CAPORILLO FERRI: It is very difficult for a painter to decide what his/her most representative works are. It’s just like asking a mother what her favorite child is… However, I could identify more than a work able to represent, in different periods of my research activity, my own way of making art. One of the constants of my work, both at a conceptual and formal level, is probably the search for “transparency”, for a deeper level of “profundity” below the surface. If you don’t have an overall idea of how my paintings have developed over the years, it is hard to understand it. Anyway, today, my paintings are the result and the expression of a number of transitions, each encompassing the conditions for the next one. In particular, the stratification of red shades and materials represents the sense of an “ancient” thought that finds its contemporary value and significance through its scientific “repetition”.

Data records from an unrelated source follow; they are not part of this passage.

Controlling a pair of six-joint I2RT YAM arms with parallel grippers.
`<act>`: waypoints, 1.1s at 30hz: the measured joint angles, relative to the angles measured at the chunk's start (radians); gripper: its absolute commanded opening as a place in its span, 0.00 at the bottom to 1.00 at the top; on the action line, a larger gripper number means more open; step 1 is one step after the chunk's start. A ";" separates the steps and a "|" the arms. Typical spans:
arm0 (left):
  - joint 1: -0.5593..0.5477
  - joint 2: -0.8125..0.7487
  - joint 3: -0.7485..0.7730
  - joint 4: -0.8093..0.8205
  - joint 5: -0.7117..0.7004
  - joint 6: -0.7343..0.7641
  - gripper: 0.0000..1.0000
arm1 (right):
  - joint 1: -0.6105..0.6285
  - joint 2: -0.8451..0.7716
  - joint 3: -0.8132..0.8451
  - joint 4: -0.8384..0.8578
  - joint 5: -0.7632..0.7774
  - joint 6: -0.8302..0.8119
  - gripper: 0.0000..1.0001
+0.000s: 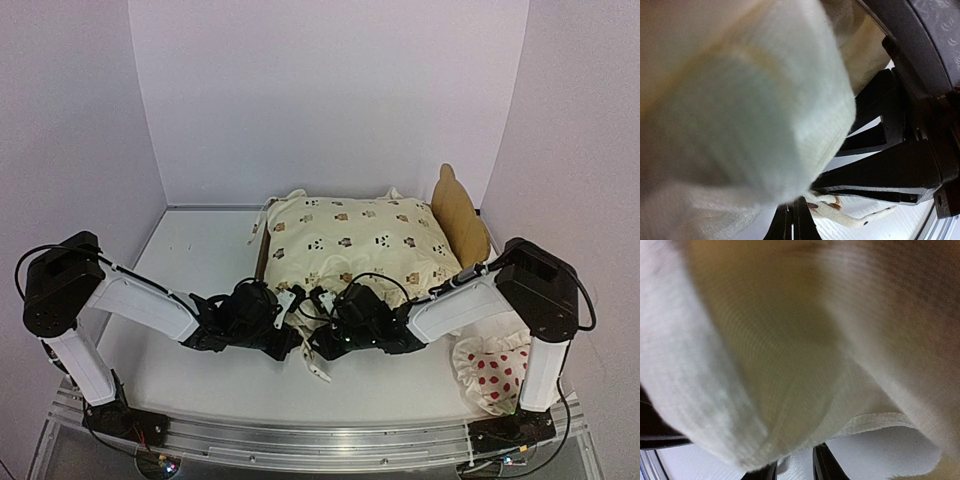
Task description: Set up the pet bed
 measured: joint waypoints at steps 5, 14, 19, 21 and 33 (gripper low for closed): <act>0.002 0.000 0.000 0.000 0.003 0.001 0.00 | -0.001 0.027 0.000 0.031 -0.005 0.021 0.28; 0.003 0.001 0.000 0.001 0.011 0.003 0.00 | -0.002 0.055 -0.010 0.126 0.004 0.048 0.33; 0.004 0.001 0.000 0.001 0.021 0.004 0.00 | -0.002 0.055 -0.054 0.210 0.021 0.073 0.34; 0.005 0.001 0.000 0.001 0.024 0.004 0.00 | -0.002 0.056 -0.062 0.233 0.028 0.084 0.34; 0.009 0.001 0.000 0.001 0.045 0.006 0.00 | 0.007 0.089 -0.063 0.316 0.102 0.129 0.30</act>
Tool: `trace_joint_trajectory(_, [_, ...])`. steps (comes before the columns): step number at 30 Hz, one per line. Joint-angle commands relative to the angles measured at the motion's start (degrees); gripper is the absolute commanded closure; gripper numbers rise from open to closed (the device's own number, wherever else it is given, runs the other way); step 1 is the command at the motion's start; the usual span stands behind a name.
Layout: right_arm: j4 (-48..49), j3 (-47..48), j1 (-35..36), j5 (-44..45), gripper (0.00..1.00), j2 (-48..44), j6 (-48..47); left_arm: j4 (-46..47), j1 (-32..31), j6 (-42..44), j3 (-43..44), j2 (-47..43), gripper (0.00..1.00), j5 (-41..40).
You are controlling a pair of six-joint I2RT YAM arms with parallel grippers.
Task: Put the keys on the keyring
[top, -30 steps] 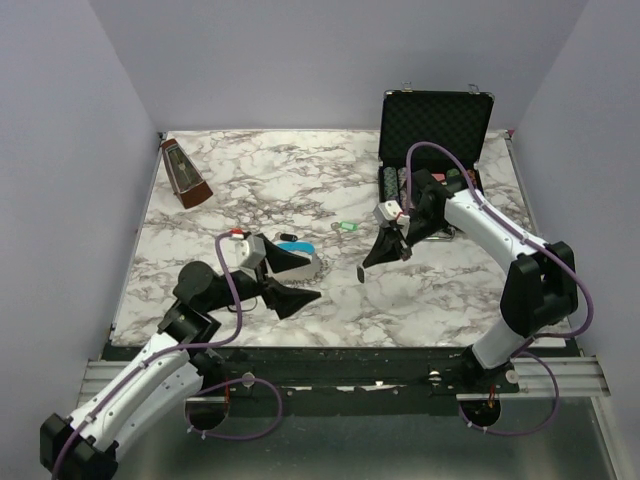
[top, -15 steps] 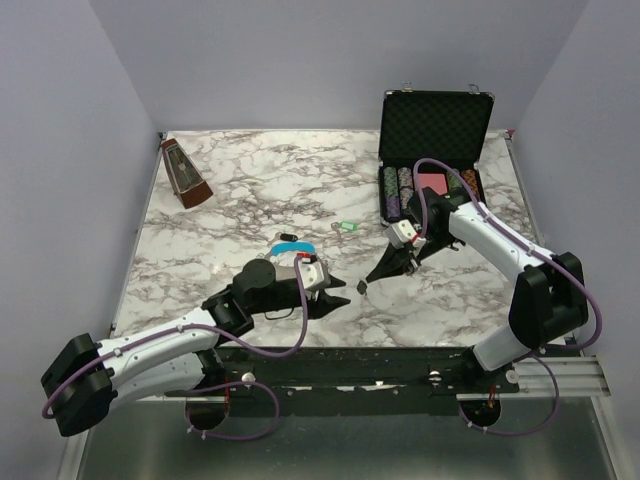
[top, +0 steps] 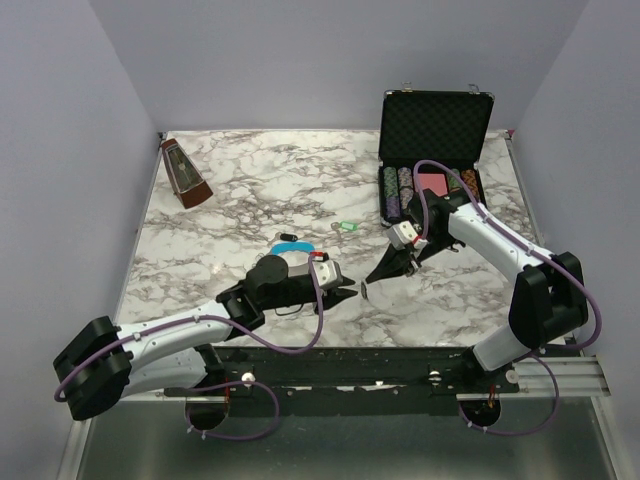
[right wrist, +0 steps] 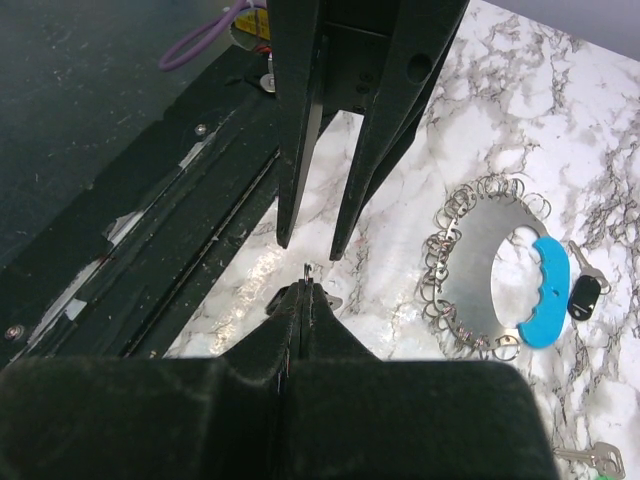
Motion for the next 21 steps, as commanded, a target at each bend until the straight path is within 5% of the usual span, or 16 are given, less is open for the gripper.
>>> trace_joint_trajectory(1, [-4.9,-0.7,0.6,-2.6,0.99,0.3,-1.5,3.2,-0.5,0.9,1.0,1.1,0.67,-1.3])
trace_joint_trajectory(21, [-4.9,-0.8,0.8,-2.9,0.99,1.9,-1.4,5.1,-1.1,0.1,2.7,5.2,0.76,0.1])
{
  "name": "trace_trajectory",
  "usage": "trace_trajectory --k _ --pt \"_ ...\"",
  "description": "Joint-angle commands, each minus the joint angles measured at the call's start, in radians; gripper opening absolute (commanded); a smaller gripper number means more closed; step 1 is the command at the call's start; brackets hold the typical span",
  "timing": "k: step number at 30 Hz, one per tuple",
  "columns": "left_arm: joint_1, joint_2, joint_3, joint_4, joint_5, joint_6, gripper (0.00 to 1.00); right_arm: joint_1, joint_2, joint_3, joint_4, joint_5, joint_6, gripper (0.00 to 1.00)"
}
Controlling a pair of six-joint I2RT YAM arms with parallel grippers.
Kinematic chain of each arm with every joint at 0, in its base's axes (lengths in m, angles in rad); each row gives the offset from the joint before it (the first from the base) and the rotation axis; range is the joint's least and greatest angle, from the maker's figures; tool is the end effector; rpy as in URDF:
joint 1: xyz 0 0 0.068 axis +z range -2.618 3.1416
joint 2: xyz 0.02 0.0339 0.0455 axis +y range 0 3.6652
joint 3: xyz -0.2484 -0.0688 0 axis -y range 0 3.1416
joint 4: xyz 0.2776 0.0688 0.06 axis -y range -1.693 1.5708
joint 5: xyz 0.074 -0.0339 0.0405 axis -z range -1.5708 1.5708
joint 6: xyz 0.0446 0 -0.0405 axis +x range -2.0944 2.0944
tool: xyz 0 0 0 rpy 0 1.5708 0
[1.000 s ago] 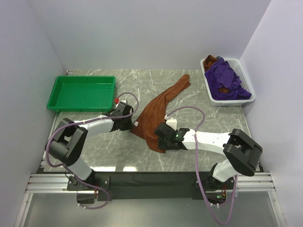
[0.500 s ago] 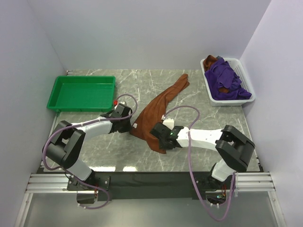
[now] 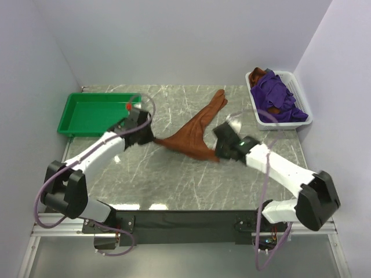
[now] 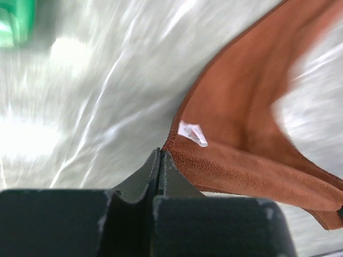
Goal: Fold and stack the towels
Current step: Flatten out the crumpled towel
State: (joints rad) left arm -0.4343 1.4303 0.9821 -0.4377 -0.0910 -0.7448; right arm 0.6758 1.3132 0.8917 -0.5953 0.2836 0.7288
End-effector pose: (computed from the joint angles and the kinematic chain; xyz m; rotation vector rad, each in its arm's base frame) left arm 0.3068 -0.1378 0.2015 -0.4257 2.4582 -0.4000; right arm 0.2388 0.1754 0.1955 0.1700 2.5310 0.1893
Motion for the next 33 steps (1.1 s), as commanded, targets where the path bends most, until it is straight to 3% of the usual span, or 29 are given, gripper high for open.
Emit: trace_trajectory --k 1,11,14,17,21,27,33 --pt "0.025 -0.044 0.225 -0.080 -0.038 0.039 0.01 -0.117 -0.081 0.206 -0.086 0.008 -0.185 0.00" --pt "0.066 -0.007 0.890 -0.147 -0.038 0.105 0.01 -0.285 -0.006 0.907 -0.308 -0.027 -0.466 0.00" --pt "0.066 0.016 1.056 -0.139 -0.009 0.125 0.00 -0.295 0.052 1.184 -0.351 -0.027 -0.534 0.00" --pt "0.066 0.021 1.162 -0.121 0.010 0.150 0.00 -0.298 0.081 1.327 -0.359 -0.043 -0.583 0.00" --pt "0.066 -0.053 1.161 -0.055 0.049 0.168 0.00 -0.297 0.002 1.319 -0.275 -0.096 -0.647 0.00" --pt "0.066 -0.264 0.988 0.029 0.120 0.134 0.00 -0.297 -0.274 1.043 -0.097 -0.265 -0.672 0.00" --pt "0.066 -0.380 0.941 -0.016 0.158 0.079 0.00 -0.297 -0.382 0.967 -0.122 -0.371 -0.609 0.00"
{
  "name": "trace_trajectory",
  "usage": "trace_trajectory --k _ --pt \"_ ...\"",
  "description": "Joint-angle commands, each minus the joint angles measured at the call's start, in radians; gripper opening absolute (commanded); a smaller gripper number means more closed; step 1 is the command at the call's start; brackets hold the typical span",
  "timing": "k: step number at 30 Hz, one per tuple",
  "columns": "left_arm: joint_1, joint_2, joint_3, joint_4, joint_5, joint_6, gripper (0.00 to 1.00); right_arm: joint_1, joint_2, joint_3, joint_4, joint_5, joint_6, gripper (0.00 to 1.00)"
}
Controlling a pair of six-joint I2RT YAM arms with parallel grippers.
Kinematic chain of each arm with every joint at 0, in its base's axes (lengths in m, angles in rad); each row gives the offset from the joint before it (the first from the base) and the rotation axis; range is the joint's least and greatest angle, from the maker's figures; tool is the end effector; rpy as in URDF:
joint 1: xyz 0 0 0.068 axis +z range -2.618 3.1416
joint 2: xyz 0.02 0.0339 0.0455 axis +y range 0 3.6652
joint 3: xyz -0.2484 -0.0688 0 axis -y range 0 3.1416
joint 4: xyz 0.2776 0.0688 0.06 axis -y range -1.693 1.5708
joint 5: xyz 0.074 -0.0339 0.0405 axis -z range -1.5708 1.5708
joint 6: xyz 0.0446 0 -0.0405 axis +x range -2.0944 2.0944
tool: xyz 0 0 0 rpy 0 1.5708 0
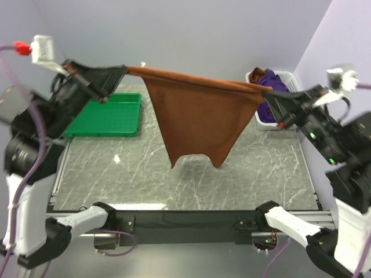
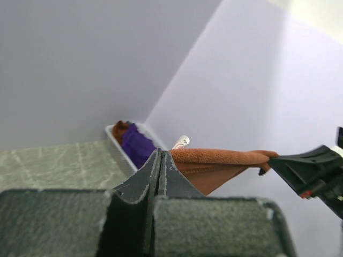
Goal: Fold and stack the towels
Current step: Flatten out the crumpled towel
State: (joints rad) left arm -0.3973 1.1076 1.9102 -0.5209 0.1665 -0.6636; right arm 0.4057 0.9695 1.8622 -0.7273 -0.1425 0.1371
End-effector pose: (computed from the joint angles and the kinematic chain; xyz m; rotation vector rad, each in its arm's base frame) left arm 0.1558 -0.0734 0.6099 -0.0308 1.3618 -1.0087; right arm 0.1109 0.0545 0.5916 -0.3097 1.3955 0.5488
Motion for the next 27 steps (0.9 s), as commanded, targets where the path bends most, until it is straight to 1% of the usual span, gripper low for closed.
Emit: trace_trajectory --k 1,3,5,6,8,10,12,13,15,16,18,19,20,21,22,24,25,27 --pt "0.029 -0.054 0.013 0.043 -0.094 -0.008 0.00 -0.027 -0.031 0.015 -0.004 0.050 -0.011 0.00" --pt "0.029 -0.037 0.016 0.016 -0.096 -0.017 0.01 -0.027 -0.002 0.034 -0.032 0.049 0.015 0.00" --pt "0.029 -0.022 0.004 -0.004 -0.142 -0.013 0.00 -0.027 0.027 0.037 -0.032 0.072 0.033 0.00" --pt "0.029 -0.020 -0.041 0.007 -0.206 -0.007 0.01 -0.028 0.038 0.028 -0.023 0.104 0.044 0.00" --pt "0.029 -0.003 -0.082 0.038 -0.277 0.007 0.00 -0.027 0.078 0.014 0.002 0.138 0.044 0.00" --pt "0.029 0.056 -0.111 0.056 -0.335 0.022 0.01 -0.028 0.147 0.000 0.035 0.202 0.030 0.00" --pt "0.031 0.113 -0.138 0.107 -0.364 0.039 0.00 -0.031 0.211 0.008 0.064 0.239 0.018 0.00" --pt "0.029 0.188 -0.140 0.119 -0.410 0.047 0.00 -0.036 0.285 0.012 0.077 0.250 0.013 0.00" --pt "0.035 0.277 -0.114 0.145 -0.447 0.064 0.00 -0.056 0.359 0.015 0.141 0.257 0.010 0.00" --pt "0.047 0.366 -0.102 0.156 -0.479 0.068 0.00 -0.067 0.436 0.025 0.164 0.253 0.012 0.00" --pt "0.064 0.454 -0.070 0.206 -0.501 0.070 0.00 -0.102 0.523 0.058 0.218 0.236 0.016 0.00" --pt "0.083 0.498 -0.054 0.216 -0.504 0.068 0.00 -0.108 0.610 0.072 0.232 0.225 0.013 0.00" --pt "0.095 0.590 -0.009 0.219 -0.495 0.061 0.00 -0.123 0.651 0.086 0.247 0.216 0.012 0.00" --pt "0.103 0.636 0.016 0.219 -0.487 0.058 0.00 -0.126 0.691 0.109 0.276 0.209 0.009 0.00" --pt "0.116 0.722 0.036 0.220 -0.481 0.053 0.00 -0.136 0.768 0.117 0.296 0.198 0.004 0.00" --pt "0.126 0.791 0.070 0.243 -0.455 0.056 0.00 -0.152 0.836 0.126 0.357 0.176 -0.007 0.00" --pt "0.132 0.845 0.070 0.280 -0.443 0.059 0.00 -0.157 0.900 0.129 0.373 0.169 -0.008 0.00" --pt "0.137 0.889 0.073 0.309 -0.423 0.073 0.00 -0.166 0.957 0.143 0.410 0.146 -0.005 0.00"
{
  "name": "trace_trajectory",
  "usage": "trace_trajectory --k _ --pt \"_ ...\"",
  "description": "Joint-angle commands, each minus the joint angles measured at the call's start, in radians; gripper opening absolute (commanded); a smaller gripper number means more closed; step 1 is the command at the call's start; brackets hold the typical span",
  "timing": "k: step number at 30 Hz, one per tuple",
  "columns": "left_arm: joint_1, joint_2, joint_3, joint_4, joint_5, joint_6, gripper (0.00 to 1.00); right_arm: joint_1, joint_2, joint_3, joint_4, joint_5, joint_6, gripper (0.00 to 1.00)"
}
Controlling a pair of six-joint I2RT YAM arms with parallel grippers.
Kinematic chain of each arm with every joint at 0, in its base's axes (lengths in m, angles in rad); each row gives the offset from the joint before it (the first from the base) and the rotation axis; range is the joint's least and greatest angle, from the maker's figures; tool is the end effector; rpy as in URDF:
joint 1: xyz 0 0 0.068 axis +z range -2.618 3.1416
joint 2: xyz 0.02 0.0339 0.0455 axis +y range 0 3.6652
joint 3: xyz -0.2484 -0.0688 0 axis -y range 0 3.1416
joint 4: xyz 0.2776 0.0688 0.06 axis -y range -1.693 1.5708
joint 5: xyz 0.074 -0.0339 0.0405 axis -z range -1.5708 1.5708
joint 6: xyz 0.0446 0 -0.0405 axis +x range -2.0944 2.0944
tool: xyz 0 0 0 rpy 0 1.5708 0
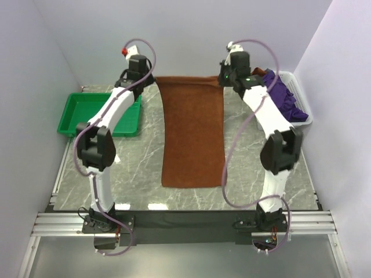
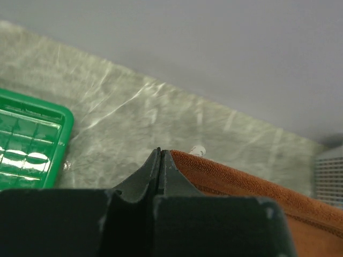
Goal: Fold and stack the towels
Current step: Flatten out the crumpled towel
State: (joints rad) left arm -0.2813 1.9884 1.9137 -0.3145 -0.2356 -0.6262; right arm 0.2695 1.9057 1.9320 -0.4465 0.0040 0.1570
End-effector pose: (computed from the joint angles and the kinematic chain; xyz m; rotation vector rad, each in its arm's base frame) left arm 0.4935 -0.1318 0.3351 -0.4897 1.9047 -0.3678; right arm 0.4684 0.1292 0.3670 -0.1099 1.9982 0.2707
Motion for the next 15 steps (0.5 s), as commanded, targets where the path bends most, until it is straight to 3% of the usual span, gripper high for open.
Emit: trace_trajectory --k 1,7,15 --pt "0.027 0.029 0.074 0.113 -0.013 0.039 0.00 -0.041 0.073 0.079 0.134 -0.001 -0.024 0.00" --pt "0.057 0.072 0.044 0.176 0.060 0.031 0.00 -0.053 0.161 0.087 0.150 -0.111 -0.014 0.00" --pt "0.057 -0.013 -0.132 0.199 0.179 -0.010 0.00 -0.076 0.087 -0.088 0.152 -0.125 0.035 0.00"
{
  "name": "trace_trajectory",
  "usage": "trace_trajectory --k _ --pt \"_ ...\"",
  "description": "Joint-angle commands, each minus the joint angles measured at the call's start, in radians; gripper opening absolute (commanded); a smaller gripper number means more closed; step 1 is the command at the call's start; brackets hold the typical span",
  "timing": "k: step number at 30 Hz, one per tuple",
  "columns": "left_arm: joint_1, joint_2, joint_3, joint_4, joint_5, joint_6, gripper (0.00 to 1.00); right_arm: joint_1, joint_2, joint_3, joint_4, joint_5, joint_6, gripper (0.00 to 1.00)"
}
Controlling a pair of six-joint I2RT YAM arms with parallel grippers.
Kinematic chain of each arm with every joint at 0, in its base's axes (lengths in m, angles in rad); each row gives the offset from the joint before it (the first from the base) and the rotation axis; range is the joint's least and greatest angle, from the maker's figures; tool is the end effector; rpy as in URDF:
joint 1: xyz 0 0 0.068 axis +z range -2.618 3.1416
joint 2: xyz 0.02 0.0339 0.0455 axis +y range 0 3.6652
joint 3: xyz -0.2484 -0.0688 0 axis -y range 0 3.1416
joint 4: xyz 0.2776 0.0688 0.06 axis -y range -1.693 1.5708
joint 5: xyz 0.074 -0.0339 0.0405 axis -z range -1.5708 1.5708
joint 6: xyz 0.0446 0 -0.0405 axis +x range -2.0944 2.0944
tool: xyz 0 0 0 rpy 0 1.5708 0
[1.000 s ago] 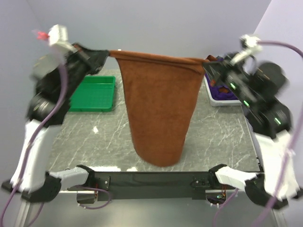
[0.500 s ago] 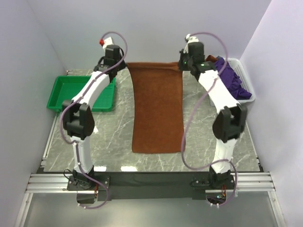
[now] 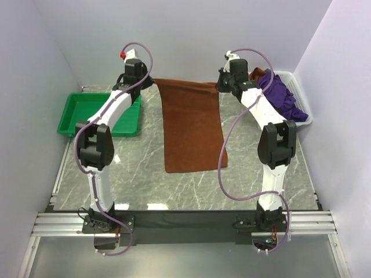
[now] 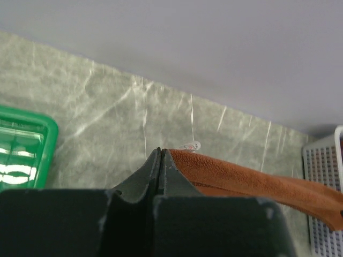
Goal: Fold and stack the towels
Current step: Flatten out the crumpled towel
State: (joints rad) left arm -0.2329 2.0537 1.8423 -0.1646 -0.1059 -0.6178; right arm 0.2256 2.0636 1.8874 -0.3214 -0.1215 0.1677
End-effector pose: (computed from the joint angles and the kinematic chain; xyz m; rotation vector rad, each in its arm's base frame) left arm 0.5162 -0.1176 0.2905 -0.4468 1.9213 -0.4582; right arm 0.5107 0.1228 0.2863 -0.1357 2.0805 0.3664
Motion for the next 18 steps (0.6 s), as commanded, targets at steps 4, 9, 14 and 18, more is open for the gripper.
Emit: trace_trajectory --k 4,9,14,18 --pt "0.009 -0.057 -0.150 0.065 0.098 -0.069 0.00 -0.048 -0.051 -0.074 0.004 -0.003 0.056 0.01" --pt "0.009 0.052 -0.105 0.033 0.115 -0.085 0.06 -0.049 0.067 0.008 -0.054 -0.015 0.107 0.11" --pt "0.010 0.109 -0.022 -0.015 0.133 -0.079 0.32 -0.049 0.122 0.091 -0.129 0.014 0.156 0.59" --pt "0.000 -0.007 -0.121 0.016 0.144 -0.085 0.82 -0.049 -0.041 -0.060 -0.094 0.028 0.174 0.75"
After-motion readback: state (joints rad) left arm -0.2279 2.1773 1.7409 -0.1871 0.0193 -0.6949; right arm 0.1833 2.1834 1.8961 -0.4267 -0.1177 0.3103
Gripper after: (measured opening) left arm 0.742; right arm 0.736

DORMINO: With the work Senza Titolo (Untitled), 2008, I managed to reproduce the silence that invades space and time. There are 33 sheets of paper, just like our spinal vertebrae, which support us in the same way as memory does. The blank sheet of paper therefore becomes the place for an active projection of the personal world of whoever comes in contact with it.

SAVIGNANO: There are many works of mine that could well represent my art. My experimentations draw on a variety of expressive means, ranging from painting to sculpture, multimedia installations and videos. I try to intertwine them, to make them coexist in a conscious and effective balance. I have chosen two pictures, which are particularly representative of my work: the first is the pictorial work Body Mind. It portrays an unidentified figure dominated by a sense of infinite, which can’t be categorized into academic classes, and lives in a suspended world belonging to our mind and memory. The other is a digital picture of a video titled Image and Body, a journey into the human mind, with a suspended shape of a head in the foreground. On the inside, there is a convergence of multiple perceptions, signs, numbers, remains of visions and findings that allude to the indecipherable paths of our thinking.

Laura Giacalone is the Associate Editor of the Italian Journal.